Cabe recordar que uno de los temas de que se ocupa esta Sección es el relacionado con la responsabilidad extracontractual del Estado cuya mayor fuente, se reitera, la suelen constituir los perjuicios cuya reparación demandan las víctimas por razón de la muerte, las lesiones, la desaparición y otras tantas circunstancias lamentables que se predican respecto de sus familiares cercanos por razón de actuaciones u omisiones que igualmente suelen imputarles a las autoridades públicas. Así las cosas, dado que se encuentra que la decisión aludida, fechada en agosto 30 de 2007 en realidad no se ajusta a las previsiones legales que regulan la materia atinente a las prelaciones para fallo, la Sala estima necesario y procedente revocarla, teniendo en cuenta para ello variados e importantes antecedentes en los cuales se ha concluido que los errores que comete el juez durante el curso de un proceso no lo atan y, por tanto, él puede y debe efectuar la corrección de los mismos, de manera oficiosa, en cuanto advierta su existencia. Así se pronunció la Sala en el auto de julio 13 de 2000, expediente 17.583, con ponencia de la Consejera María Elena Giraldo Gómez: Varias han sido las manifestaciones de la Corte Suprema de Justicia y del Consejo de Estado sobre que “el auto ilegal no vincula al juez”; se ha dicho que: que la actuación irregular del juez, en un proceso, no puede atarlo en el mismo para que siga cometiendo errores, porque lo interlocutorio no puede prevalecer sobre lo definitivo (1); que el error inicial, en un proceso, no puede ser fuente de errores
(2). La Sala es del criterio que los autos ejecutoriados que se enmarcan en la evidente o palmaria ilegalidad, en este caso por ausencia de requisitos para declarar la existencia de título ejecutivo, al no constituir ley del proceso en virtud de que no hacen tránsito a cosa juzgada, por su propia naturaleza de autos y no de sentencias, no deben mantenerse en el ordenamiento jurídico. 1 Corte Suprema de Justicia. Sentencia de 23 de marzo de 1981. Sala de Casación Civil. Reitera lo dicho en otras providencias, que pueden verse en la Gaceta Judicial LXX, 2; LXXVII, 51 y XC 330. Proceso Enrique
A. Fuentes contra Herederos de José Galo Alzamora. 2 Corte Suprema de justicia. Sala de Casación Civil. Auto de febrero 4 de 1981. Proceso abreviado suscitado por Juan de la Cruz Acevedo contra Magnolia Rosa Gómez. Consejo de Estado. Sección Tercera. Autos: a) de 8 de octubre de 1987. Exp. 4686. Actor: Sociedad Blanco y Cía. Ltda. Demandado: Municipio de Funza. b) de 10 de mayo de 1994. Exp. 8.237. Actor: Comunidad Indígena Zenú de San Andrés de Sotavento.

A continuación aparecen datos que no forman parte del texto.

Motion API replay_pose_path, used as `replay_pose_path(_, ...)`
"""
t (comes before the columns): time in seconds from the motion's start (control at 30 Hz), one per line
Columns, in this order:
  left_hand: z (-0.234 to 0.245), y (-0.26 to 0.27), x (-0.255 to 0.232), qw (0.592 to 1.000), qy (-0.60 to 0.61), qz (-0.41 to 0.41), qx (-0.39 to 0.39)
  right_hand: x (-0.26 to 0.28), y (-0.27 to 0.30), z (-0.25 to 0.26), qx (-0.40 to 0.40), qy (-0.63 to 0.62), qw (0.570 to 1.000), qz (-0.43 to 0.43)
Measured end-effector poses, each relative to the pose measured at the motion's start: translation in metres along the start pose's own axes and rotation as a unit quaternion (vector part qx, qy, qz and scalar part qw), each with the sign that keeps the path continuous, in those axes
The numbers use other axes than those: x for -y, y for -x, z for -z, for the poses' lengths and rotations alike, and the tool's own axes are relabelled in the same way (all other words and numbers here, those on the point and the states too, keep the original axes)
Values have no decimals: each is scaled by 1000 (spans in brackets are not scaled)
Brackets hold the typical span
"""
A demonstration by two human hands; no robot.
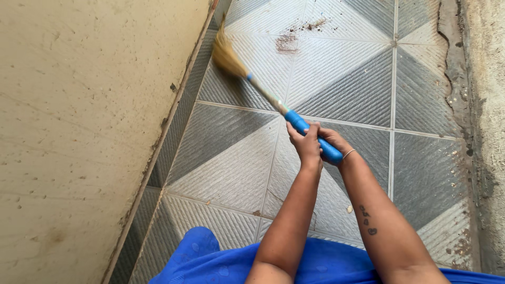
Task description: The person sweeps debris on a tiled floor using a broom while sitting down.
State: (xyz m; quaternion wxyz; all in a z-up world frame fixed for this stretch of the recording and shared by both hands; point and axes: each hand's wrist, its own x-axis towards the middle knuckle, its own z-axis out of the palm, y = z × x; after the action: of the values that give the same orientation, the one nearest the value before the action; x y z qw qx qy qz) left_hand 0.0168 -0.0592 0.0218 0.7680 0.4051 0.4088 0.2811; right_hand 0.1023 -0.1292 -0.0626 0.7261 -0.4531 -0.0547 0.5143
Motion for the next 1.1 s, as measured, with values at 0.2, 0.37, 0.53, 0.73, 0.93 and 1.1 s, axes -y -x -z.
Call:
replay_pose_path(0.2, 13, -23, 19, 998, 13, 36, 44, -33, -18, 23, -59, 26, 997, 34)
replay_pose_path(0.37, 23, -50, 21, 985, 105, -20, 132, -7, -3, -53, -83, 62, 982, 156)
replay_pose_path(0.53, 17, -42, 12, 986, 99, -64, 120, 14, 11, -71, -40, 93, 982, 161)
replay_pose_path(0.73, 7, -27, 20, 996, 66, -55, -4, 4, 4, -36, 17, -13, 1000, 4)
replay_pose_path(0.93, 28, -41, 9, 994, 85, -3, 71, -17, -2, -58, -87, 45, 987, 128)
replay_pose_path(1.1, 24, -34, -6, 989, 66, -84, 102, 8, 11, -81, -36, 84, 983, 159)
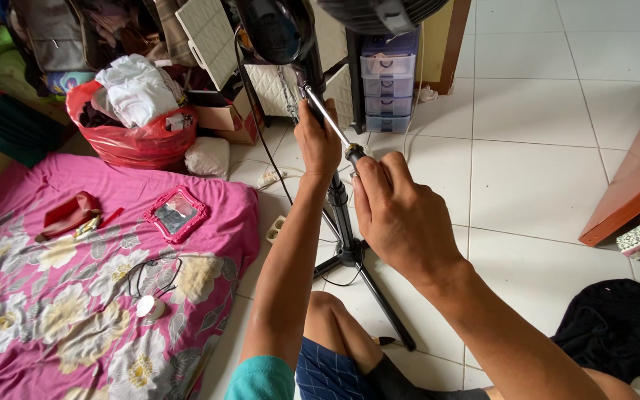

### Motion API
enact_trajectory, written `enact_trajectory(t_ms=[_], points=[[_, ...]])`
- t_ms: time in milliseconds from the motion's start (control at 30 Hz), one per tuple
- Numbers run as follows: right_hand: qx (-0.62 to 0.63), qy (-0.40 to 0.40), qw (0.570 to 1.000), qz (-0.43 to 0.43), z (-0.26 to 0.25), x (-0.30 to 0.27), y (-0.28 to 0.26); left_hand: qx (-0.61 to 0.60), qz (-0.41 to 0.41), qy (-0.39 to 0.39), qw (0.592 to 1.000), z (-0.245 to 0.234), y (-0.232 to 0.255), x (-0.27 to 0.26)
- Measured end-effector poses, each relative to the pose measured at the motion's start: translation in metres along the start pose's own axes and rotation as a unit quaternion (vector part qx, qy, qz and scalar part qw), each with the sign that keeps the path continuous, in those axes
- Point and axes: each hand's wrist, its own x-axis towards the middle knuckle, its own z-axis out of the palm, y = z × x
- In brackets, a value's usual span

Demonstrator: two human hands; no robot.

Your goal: The person uses a screwdriver to tighten screws on the neck and base of a standing electric fan. They wipe the fan cage with a cloth and then move to a second fan to tighten its base screws.

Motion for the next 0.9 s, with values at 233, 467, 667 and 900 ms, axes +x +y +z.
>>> enact_trajectory(t_ms=[233,467,667,900], points=[[0.017,-0.01,0.999,-0.027,0.005,0.004,0.011,-0.043,-0.116,-0.043,0.991,-0.011,-0.013,-0.001],[-0.011,0.007,0.997,-0.071,0.007,0.009,0.009,0.104,-0.157,-0.135,0.973,-0.024,-0.025,-0.001],[-0.027,0.053,0.995,-0.086,0.015,0.016,0.006,0.177,-0.076,-0.175,0.966,-0.035,-0.02,-0.003],[-0.007,0.069,0.994,-0.087,0.022,0.021,0.009,0.267,-0.122,-0.219,0.931,-0.029,-0.01,0.006]])
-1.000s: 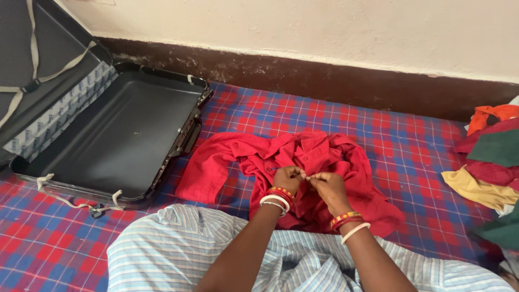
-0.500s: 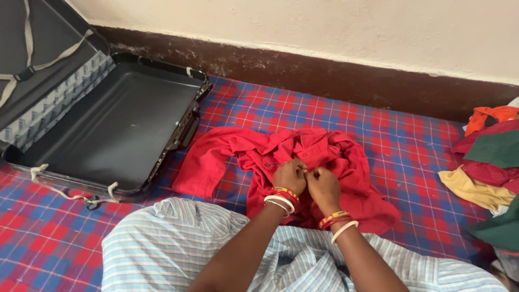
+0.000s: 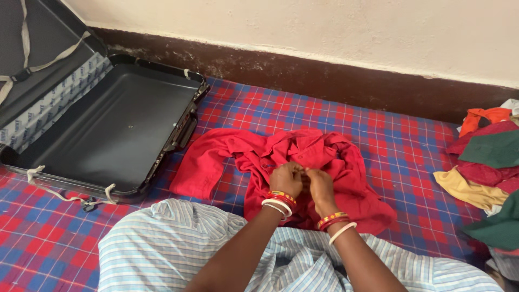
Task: The person buttons a red shirt and then folds it on a patterned surface next to a suitcase.
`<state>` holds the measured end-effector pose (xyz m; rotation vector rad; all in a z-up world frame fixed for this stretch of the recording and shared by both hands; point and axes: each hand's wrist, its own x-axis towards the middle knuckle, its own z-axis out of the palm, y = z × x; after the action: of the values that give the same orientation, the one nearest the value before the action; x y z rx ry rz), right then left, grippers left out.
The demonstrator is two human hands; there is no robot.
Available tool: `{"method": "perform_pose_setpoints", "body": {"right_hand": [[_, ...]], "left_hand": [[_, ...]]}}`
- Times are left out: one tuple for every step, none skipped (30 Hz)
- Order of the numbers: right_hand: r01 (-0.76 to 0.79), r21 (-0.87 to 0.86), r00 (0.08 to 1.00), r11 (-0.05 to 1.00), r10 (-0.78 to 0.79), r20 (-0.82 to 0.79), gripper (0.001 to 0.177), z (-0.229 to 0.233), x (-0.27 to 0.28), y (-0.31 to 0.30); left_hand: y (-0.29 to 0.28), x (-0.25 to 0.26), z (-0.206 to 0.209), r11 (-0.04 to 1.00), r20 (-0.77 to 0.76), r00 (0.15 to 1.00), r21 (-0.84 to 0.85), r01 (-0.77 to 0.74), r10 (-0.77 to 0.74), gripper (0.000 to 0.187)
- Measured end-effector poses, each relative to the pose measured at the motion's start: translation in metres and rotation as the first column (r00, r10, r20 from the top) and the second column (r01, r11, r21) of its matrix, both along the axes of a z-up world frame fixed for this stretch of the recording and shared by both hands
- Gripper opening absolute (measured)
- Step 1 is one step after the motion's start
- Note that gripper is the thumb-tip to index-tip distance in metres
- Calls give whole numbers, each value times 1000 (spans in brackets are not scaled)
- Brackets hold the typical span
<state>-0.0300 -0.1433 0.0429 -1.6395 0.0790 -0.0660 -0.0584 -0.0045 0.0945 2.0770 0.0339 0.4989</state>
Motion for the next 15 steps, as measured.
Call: {"method": "perform_pose_setpoints", "body": {"right_hand": [[26,131,996,991,-14,-91,26,-9,5,-3],[26,133,996,991,-14,-91,26,-17,10,-6],[-5,88,997,996,11,-75,23,-24,15,-9],[-34,42,997,999,37,-61,20,-28,17,-11],[-35,41,998,999,37,-58,20,-26,20,-14],[-57,64,979,996,68,-190,20,-20,21,-18],[-76,89,941,993,101,-324,20,-13,18,-22],[-77,88,940,993,101,-327,20,-3,13,-26],[-139,127,914,982,176,-366,17,9,10,-28],[-198,169,881,966,250,-401,14,21,7,-30],[-198,170,881,965,251,-401,14,32,4,-29],[-222,116,865,968,250,-435,12,41,1,-28],[-247,62,849,967,246,-467,13,50,-1,-28],[-247,62,850,967,247,-466,13,58,-2,-26],[-286,53,841,957,277,-465,12,63,-4,-26]], "left_hand": [[-2,-2,1,1000,0,1000,2,0,0,12],[-5,-5,3,997,-39,999,-72,9,-12,19],[-7,-7,4,989,-78,997,-146,16,-27,28],[-5,-8,4,989,-78,997,-146,16,-28,28],[-2,-7,3,976,-119,990,-209,54,-81,30],[0,-4,-1,958,-157,978,-272,90,-136,34],[0,0,-8,958,-159,978,-274,88,-136,34],[1,7,-17,948,-194,977,-318,24,-90,30],[2,16,-27,933,-227,973,-357,-40,-45,28],[4,25,-40,933,-227,973,-357,-41,-44,28],[5,34,-53,893,-220,972,-449,-21,-88,25],[6,41,-65,844,-209,969,-536,-2,-130,24],[8,47,-75,844,-208,969,-536,-2,-130,24],[12,51,-82,910,-182,982,-414,-29,-52,24],[14,51,-85,957,-146,989,-285,-62,20,25]]}}
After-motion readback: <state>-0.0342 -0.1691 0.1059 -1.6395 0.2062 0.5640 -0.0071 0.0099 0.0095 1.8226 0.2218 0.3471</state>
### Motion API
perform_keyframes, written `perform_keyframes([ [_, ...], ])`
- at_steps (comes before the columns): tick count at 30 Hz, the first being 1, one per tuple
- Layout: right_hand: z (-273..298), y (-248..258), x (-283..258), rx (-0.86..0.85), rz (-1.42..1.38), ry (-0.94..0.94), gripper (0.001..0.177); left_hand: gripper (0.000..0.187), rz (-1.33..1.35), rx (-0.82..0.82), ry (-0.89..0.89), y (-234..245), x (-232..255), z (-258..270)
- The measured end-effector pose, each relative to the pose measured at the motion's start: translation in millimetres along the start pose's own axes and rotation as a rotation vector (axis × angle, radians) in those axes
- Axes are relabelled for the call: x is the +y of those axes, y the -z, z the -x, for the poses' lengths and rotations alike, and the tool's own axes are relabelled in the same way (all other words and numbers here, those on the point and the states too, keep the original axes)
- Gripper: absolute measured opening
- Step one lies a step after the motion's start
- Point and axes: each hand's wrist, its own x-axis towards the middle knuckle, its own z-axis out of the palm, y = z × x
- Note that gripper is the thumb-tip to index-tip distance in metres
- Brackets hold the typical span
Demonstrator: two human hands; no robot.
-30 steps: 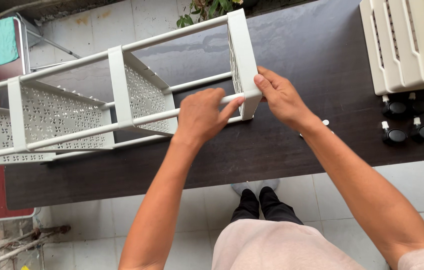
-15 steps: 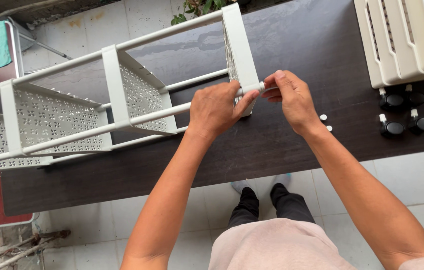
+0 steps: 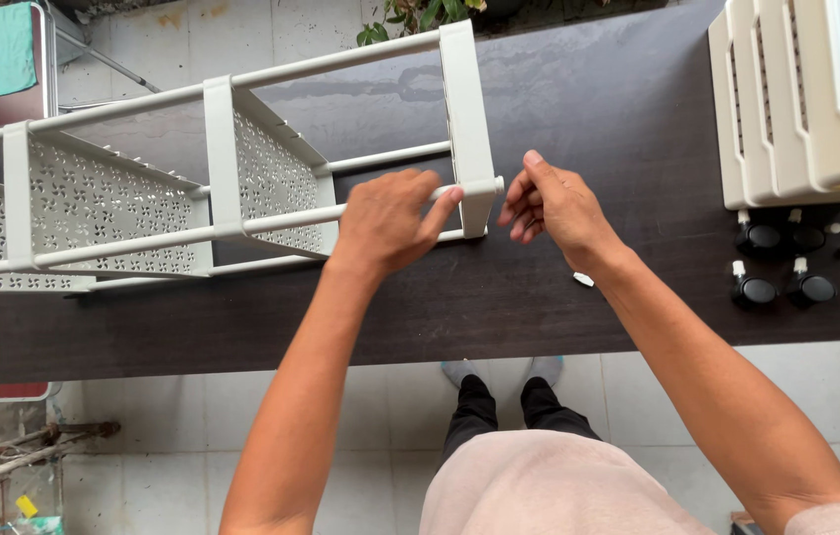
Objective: The person assembles a white plastic shelving unit on a dark table. They insert white plastic rods into the frame, attach perforated shelves, and secure the components by hand. The person handles the frame, rods, and shelves sequentially to build the unit.
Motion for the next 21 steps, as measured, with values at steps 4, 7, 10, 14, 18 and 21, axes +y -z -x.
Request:
perform_keyframes([
  [4,-1,-3,-3,-0.051,0.022,-0.046,0.055,0.059,-0.045,-0.163,0.153,4,-4,0],
  [7,-3,-6,-1,-0.069,0.028,-0.029,0.056,0.058,-0.024,-0.132,0.137,1,-4,2],
  [10,-5,-9,-4,-0.081,0.032,-0.046,0.055,0.06,0.002,-0.124,0.155,1,-4,0],
  [14,-4,-10,-1,-0.1,0.051,0.0,0.05,0.059,0.018,-0.189,0.209,-1,-3,1],
  [18,-3,-9,-4,-0.142,0.052,0.041,0.046,0.054,-0.013,-0.063,0.109,2,-1,1],
  [21,-4,-8,-11,-0.152,0.084,0.08,0.044,0.055,0.003,-0.099,0.137,4,1,0],
])
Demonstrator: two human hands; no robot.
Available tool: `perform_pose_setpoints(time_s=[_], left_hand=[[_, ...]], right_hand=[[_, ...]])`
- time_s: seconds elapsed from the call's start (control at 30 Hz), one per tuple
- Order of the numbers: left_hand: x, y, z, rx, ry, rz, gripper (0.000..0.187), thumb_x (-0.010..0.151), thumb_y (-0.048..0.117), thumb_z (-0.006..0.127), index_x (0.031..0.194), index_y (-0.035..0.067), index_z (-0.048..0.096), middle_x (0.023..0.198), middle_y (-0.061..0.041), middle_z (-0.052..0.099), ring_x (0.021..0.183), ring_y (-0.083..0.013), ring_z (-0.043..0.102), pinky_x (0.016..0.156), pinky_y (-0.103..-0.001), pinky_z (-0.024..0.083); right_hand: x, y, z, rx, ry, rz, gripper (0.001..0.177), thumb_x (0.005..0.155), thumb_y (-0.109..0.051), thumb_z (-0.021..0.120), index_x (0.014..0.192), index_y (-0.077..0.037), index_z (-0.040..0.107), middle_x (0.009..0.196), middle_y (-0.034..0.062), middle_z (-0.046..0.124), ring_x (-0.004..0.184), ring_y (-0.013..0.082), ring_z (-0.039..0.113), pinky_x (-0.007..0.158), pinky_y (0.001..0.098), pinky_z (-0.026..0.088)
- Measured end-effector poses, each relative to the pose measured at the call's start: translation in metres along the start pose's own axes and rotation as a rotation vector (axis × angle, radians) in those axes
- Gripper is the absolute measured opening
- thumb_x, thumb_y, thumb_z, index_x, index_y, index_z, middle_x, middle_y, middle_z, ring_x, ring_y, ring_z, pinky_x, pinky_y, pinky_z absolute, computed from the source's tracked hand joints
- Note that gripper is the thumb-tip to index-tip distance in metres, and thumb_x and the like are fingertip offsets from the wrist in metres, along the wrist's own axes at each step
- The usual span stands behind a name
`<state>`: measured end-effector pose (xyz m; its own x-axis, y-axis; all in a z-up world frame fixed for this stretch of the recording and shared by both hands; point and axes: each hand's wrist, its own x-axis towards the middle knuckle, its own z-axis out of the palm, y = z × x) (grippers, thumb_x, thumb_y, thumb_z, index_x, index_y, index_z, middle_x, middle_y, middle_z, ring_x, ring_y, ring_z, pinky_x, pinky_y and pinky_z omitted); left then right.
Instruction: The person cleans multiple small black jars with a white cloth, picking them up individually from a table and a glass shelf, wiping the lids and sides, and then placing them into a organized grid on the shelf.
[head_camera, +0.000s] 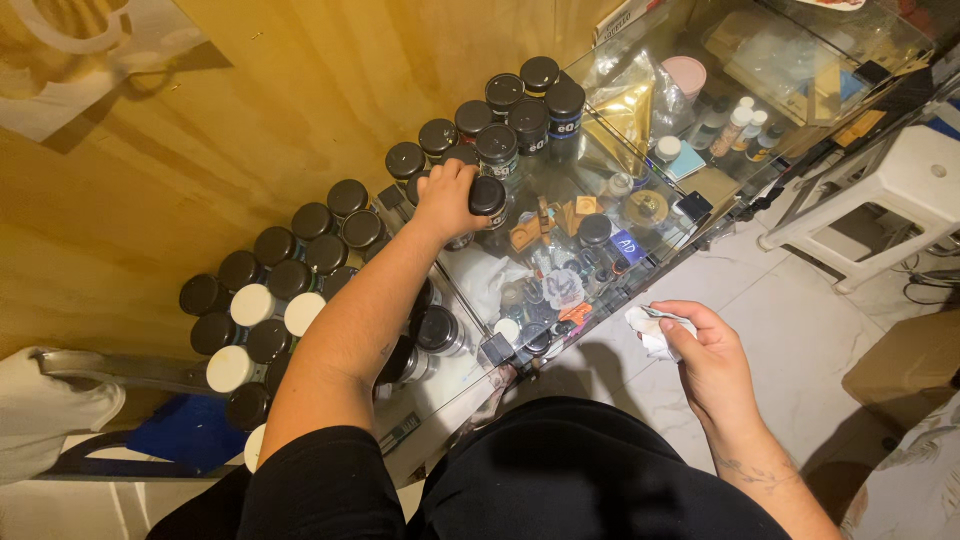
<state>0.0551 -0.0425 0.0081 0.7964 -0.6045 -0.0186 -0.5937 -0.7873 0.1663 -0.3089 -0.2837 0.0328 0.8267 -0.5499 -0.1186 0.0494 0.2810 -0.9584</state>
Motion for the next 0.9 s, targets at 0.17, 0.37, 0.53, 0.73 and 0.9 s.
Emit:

Y afirma de esa manera, porque con la entrada en vigencia de la Constitución Política de 1991 la calificación de la República como un Estado de Derecho con Justicia Social tiene implicaciones, entre otros, en la Administración de Justicia. No es concebible que frente a un error judicial ostensible dentro de un proceso, no constitutivo de causal de nulidad procesal ni alegado por
las partes, el juez del mismo proceso, a quo o su superior, no pueda enmendarlo de oficio. En sentido similar pueden consultarse, entre otras providencias judiciales de importancia dictadas por esta misma Sala, el Auto de mayo 10 de 1994, expediente 8237, M.P. Dr. Carlos Betancur Jaramillo y el Auto de octubre 8 de 1987, expediente No. 4687, M. P. Dr. Antonio José de Irisarri Restrepo, así como también la providencia de marzo 23 de 1981, dictada por la Sala de Casación Civil de la Corte Suprema de Justicia, con ponencia del Magistrado Humberto Murcia Ballén. En consecuencia, la Sala revocará la decisión adoptada mediante el Auto de agosto 30 de 2007 y en su lugar negará la prelación solicitada. Por lo expuesto, el Consejo de Estado, en Sala de lo Contencioso Administrativo, Sección Tercera, R E S U E L V E : REVOCAR el Auto fechado en agosto 30 de 2007, por medio del cual se aceptó la solicitud de prelación de fallo formulada por la parte demandante y, en su lugar DENEGAR la petición de prelación de fallo elevada por la parte actora.